Now comes the core challenge: crafting a fully custom schema for our service object. As mentioned earlier, Otter-net is planning to offer multiple services in the future. To enable these future expansions, I created a generic service object. This object holds all common attributes shared across the products. Additionally, we will leverage this generic structure to simplify relationships, which we will revisit later.

Next, I developed a DedicatedInternet schema node that inherits from the generic service object and includes a few additional attributes. These attributes are relatively high-level (e.g., an ip_package with T-shirt size values) and are primarily intended as inputs for users.

By default, Infrahub creates data within branches (parallel realities), but it also supports branch-agnostic objects. A branch-agnostic object is propagated to all branches, regardless of where it was created. Here, branch-agnostic behavior is applied in the schema to the service object and key attributes, such as service_identifier. This ensures consistent tracking of a service across all ongoing implementations and branches.

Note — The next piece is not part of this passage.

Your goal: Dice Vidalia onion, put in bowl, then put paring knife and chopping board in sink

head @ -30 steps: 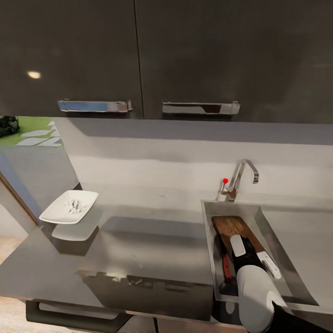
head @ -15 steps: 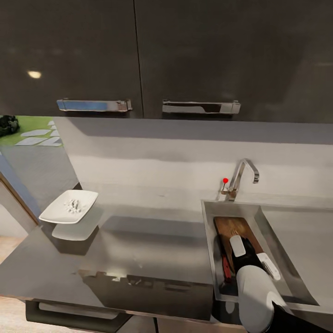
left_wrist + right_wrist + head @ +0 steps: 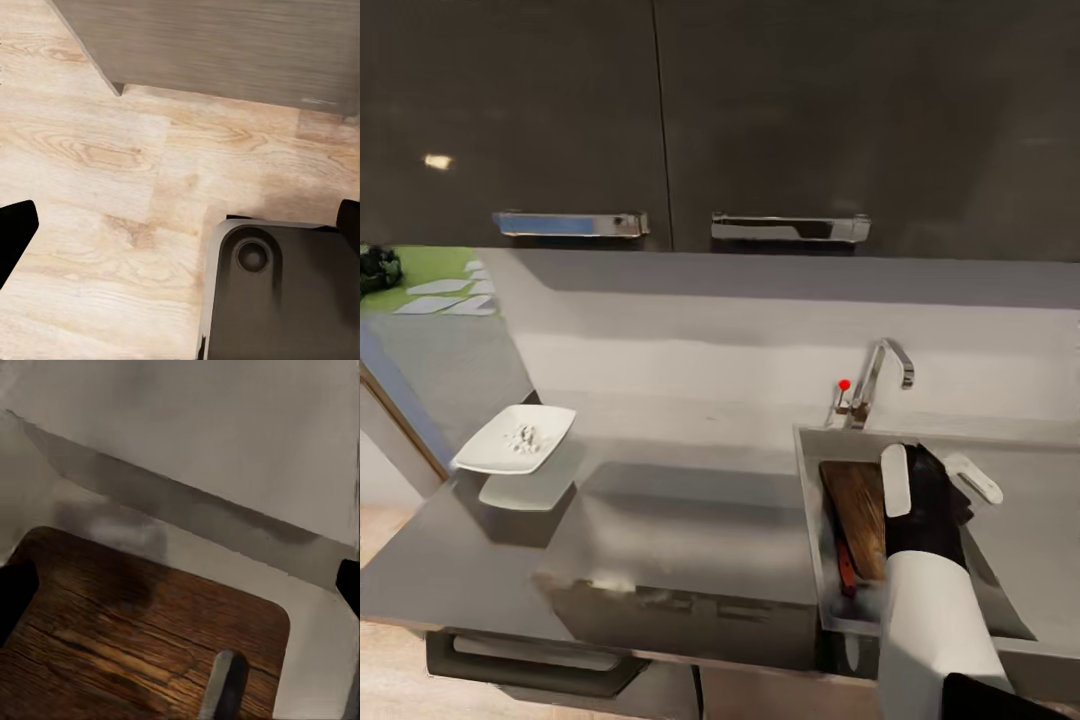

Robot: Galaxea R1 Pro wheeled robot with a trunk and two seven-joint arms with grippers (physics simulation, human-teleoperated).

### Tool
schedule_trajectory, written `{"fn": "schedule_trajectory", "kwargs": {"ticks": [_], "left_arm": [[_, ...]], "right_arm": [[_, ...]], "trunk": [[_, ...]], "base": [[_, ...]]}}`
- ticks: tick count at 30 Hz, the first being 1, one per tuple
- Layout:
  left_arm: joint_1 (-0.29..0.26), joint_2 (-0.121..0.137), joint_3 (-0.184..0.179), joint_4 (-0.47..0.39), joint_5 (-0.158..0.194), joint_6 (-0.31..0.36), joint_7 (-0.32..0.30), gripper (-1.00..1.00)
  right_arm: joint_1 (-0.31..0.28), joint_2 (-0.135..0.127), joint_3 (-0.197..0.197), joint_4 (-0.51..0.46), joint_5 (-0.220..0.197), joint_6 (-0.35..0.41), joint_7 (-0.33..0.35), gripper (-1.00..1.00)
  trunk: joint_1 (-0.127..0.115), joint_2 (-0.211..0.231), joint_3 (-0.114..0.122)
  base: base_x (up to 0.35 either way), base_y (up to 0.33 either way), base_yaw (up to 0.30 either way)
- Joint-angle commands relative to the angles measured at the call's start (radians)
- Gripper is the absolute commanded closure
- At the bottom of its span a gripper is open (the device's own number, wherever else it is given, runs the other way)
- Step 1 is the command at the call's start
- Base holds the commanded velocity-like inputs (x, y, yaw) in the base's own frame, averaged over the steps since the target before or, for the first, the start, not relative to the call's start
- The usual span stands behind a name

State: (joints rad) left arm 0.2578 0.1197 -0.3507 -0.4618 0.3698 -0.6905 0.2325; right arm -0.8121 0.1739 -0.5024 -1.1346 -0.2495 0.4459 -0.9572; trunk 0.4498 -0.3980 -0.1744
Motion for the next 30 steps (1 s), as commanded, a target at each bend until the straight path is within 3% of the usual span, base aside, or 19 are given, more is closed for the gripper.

To capture all the building blocks of my service (such as prefixes, interfaces, etc.), I implemented various relationships. These relationships include some advanced behaviors. For instance, consider the relationship between sites and services. From a site’s perspective, I only need a list of services and do not want multiple relationships for each type of service. However, for a specific type of service, I want to enforce rules within the relationships. For example, a distributed service could link to multiple sites, whereas a DedicatedInternet service is tied to a single site.

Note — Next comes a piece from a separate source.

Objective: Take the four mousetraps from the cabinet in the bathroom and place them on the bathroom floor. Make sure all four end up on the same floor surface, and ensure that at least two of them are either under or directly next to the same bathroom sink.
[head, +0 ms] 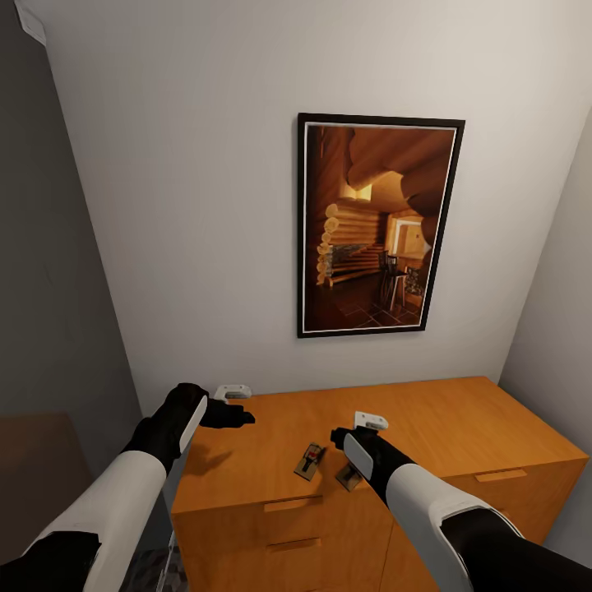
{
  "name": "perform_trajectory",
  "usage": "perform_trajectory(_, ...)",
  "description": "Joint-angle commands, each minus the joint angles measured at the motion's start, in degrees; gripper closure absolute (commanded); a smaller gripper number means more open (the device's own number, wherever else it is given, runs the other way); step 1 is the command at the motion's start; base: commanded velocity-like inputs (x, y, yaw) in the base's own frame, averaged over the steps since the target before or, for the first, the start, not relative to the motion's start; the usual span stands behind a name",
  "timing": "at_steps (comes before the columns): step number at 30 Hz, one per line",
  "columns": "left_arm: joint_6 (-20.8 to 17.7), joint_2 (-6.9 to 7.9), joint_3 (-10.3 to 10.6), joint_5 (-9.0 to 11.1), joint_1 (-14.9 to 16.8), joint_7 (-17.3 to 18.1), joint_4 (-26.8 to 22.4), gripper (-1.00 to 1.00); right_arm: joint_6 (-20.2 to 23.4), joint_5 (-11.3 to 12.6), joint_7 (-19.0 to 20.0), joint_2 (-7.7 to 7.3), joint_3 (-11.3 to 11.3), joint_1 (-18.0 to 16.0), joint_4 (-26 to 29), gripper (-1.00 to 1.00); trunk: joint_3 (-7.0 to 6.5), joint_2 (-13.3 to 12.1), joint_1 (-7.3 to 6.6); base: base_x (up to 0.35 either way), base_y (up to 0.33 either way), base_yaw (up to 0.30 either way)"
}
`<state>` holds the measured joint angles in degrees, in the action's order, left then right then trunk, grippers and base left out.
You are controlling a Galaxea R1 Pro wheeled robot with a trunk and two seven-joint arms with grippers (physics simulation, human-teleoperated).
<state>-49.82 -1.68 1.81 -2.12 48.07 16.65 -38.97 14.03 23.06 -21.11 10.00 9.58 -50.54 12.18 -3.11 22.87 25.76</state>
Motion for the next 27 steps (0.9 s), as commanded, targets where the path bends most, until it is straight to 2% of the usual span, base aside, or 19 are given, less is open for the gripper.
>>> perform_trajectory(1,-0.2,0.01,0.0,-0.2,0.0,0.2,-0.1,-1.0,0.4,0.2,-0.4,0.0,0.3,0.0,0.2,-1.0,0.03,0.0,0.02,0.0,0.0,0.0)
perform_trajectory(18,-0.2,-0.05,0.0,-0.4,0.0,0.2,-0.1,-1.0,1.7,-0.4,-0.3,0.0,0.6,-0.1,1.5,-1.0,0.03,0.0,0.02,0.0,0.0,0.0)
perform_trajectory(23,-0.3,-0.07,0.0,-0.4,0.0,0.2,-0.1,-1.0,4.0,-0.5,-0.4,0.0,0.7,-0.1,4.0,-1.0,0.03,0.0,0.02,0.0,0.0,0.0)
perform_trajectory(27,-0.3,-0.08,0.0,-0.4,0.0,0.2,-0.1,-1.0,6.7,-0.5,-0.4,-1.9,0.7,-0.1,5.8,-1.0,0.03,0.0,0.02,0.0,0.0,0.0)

While these requirements might seem contradictory, the Infrahub schema effectively supports such advanced use cases. By configuring directions in relationships to point toward the generic service from a site’s perspective and initiating the relationship in the node pointing toward the site, we achieve the desired behavior. Using the same identifier in the relationship allows Infrahub to recognize it as a single, unified relationship.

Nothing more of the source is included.